When I talk to potential customers about AgilityFeat, they sometimes ask why we are based primarily in Costa Rica. The short answer is excellent technical and design skills, strong English skills, easy travel to our customers in North America, a relatively stable political and economic system, and time zone equality with the United States (which enables us to follow a very agile and collaborative process with our customers).
The farmers’ market in Escazu, near where I live
Now the question my friends and colleagues are asking me is “why are you moving to Costa Rica?” It’s asked naturally with a touch of jealously, since Costa Rica is a beautiful tropical country with a variety of great beaches, mountains, volcanoes, rainforests, and diverse wildlife. There’s no doubt why people would want to visit here. But as the head of a technology company with a customer base primarily in the US, why would I want to work from Costa Rica? Here’s why…
#1: To be closer to our team
For the last several years I have travelled regularly to Costa Rica to work with our team in person, for team building events, and to bring clients here. In addition, we’ve brought many of our team members to the US to work with clients too. It’s well worth the travel expense, and it makes us stronger as a team.
But while living in the US, I missed out on the more spontaneous get-togethers. I’m looking forward to spending more time in person with the amazing team we’ve built.
Part of a project kickoff team from last week with a new AgilityFeat client
#2: To focus on side projects
Not all of those get-togethers will be over beer.

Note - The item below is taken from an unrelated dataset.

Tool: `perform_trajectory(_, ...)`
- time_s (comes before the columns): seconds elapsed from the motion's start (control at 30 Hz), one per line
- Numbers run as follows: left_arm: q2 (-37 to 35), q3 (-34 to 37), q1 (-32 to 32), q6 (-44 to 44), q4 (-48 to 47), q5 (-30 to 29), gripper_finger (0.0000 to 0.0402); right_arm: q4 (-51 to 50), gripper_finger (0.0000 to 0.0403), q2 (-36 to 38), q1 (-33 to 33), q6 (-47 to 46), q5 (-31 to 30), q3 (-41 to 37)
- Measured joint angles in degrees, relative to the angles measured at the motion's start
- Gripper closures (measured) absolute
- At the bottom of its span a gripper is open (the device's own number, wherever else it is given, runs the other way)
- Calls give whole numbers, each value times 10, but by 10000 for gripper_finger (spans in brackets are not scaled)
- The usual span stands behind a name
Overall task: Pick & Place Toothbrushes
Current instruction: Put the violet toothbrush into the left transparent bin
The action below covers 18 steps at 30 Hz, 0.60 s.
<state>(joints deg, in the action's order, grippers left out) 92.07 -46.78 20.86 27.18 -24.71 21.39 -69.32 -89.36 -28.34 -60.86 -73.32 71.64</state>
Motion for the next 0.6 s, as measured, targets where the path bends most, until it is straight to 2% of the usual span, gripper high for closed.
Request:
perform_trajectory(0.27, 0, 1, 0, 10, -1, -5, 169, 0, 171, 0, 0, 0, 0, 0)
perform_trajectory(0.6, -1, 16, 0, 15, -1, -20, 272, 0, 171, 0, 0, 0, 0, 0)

Alright … most will. But we will be talking business too, especially several ideas that we are working on to create profitable “side businesses” for AgilityFeat to supplement the income we make from our core services business, and to hone our own entrepreneurial skills.
This is something we’ve talked about several times in the last few years, and failed to apply the proper focus or incentives to make it actually happen. Earlier this year we took a more disciplined and lean approach, and we are making good headway on several promising ideas. Not all of them will survive the profitability test, but we are taking a solid approach to figuring out which ones will.

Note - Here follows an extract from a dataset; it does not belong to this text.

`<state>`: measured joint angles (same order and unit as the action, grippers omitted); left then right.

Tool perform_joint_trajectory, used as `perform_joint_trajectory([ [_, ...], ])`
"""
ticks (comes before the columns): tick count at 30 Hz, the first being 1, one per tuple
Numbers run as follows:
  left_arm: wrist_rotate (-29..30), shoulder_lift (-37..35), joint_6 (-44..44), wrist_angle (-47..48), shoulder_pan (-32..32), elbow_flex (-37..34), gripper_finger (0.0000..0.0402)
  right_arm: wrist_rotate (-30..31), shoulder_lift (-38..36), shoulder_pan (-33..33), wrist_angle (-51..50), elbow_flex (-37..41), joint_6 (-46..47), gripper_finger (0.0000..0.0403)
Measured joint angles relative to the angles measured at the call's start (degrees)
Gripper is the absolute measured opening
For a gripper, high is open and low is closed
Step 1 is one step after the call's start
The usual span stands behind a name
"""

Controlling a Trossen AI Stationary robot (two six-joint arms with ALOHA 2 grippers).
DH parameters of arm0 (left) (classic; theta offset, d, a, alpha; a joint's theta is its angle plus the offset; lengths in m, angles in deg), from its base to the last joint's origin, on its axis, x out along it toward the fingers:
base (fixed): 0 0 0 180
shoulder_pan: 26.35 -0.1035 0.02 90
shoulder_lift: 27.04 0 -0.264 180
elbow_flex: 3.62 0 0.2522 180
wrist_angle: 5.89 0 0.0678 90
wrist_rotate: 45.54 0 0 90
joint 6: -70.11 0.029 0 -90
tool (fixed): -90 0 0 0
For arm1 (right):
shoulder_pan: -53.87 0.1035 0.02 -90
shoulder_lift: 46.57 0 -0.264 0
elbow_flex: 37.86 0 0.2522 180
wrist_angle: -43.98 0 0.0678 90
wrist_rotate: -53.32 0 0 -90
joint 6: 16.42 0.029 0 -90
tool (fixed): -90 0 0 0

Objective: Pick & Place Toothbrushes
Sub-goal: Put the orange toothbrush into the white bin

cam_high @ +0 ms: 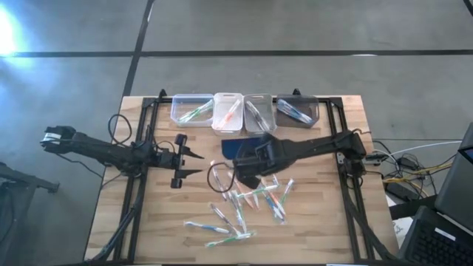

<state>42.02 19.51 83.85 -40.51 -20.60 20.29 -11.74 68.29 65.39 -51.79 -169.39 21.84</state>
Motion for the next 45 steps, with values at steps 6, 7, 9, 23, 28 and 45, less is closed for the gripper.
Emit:
perform_joint_trajectory([
  [6, 0.2, 0.0, 3.8, 0.0, 0.0, 0.4, 0.0202, 0.4, 0.0, 0.2, 13.7, 9.0, -1.1, 0.0044],
  [7, 0.3, 0.0, 4.4, 0.0, 0.0, 0.5, 0.0202, 0.2, 0.0, 0.2, 15.9, 10.3, -1.2, 0.0049],
  [9, 1.1, 0.0, 5.4, 0.0, 0.0, 0.5, 0.0202, -1.0, -0.1, 0.2, 20.0, 13.3, -1.7, 0.0059],
  [23, 22.0, -3.4, 7.2, 2.3, 0.0, 0.5, 0.0202, -7.6, -0.1, 1.0, 46.6, 32.6, -0.4, 0.0129],
  [28, 22.6, -4.5, 7.0, 4.0, 0.0, 0.5, 0.0202, -8.8, -0.1, 2.0, 55.8, 38.1, 2.0, 0.0141],
  [45, 22.5, -4.3, 5.3, 4.9, 0.0, 0.5, 0.0202, -8.5, 0.9, 2.8, 73.6, 48.5, 5.6, 0.0116],
])
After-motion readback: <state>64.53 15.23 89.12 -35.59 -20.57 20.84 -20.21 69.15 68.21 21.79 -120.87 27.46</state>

I am looking forward to being here more because I see this as a very important strategic goal for AgilityFeat and me personally. Being here in person will help me to keep those projects moving forward and to work closely and efficiently with our team members working on them.
#3: To improve my sales tactics
AgilityFeat COO Ford Englander and I have spent a lot of time over the last year or so fine-tuning our marketing and sales practices at AgilityFeat. While we still have a lot to learn, we are definitely getting better. So why in the world would I take the risk of moving further away from our potential customers?
Other than the personal risk of driving a car on the streets of San Jose (you have to see it here to believe it sometimes), moving away from our customers is the biggest risk of this move for me. But I am approaching it from a “theory of constraints” perspective.
If I cannot meet potential customers by attending meetups in person, how can I sell the quality of our team and work remotely? While I still will regularly travel to the US to speak at conferences and meet customers, being here means I have to do a better job of keeping the AgilityFeat website up to date (note to self: still needs some work), and utilizing other educational channels we offer like RealTimeWeekly.com and our book at RealTimeBook.co.
I am looking forward to the challenge of improving my sales tactics from a distance. By constraining the sales channels available to me, it forces me to become better at remote sales.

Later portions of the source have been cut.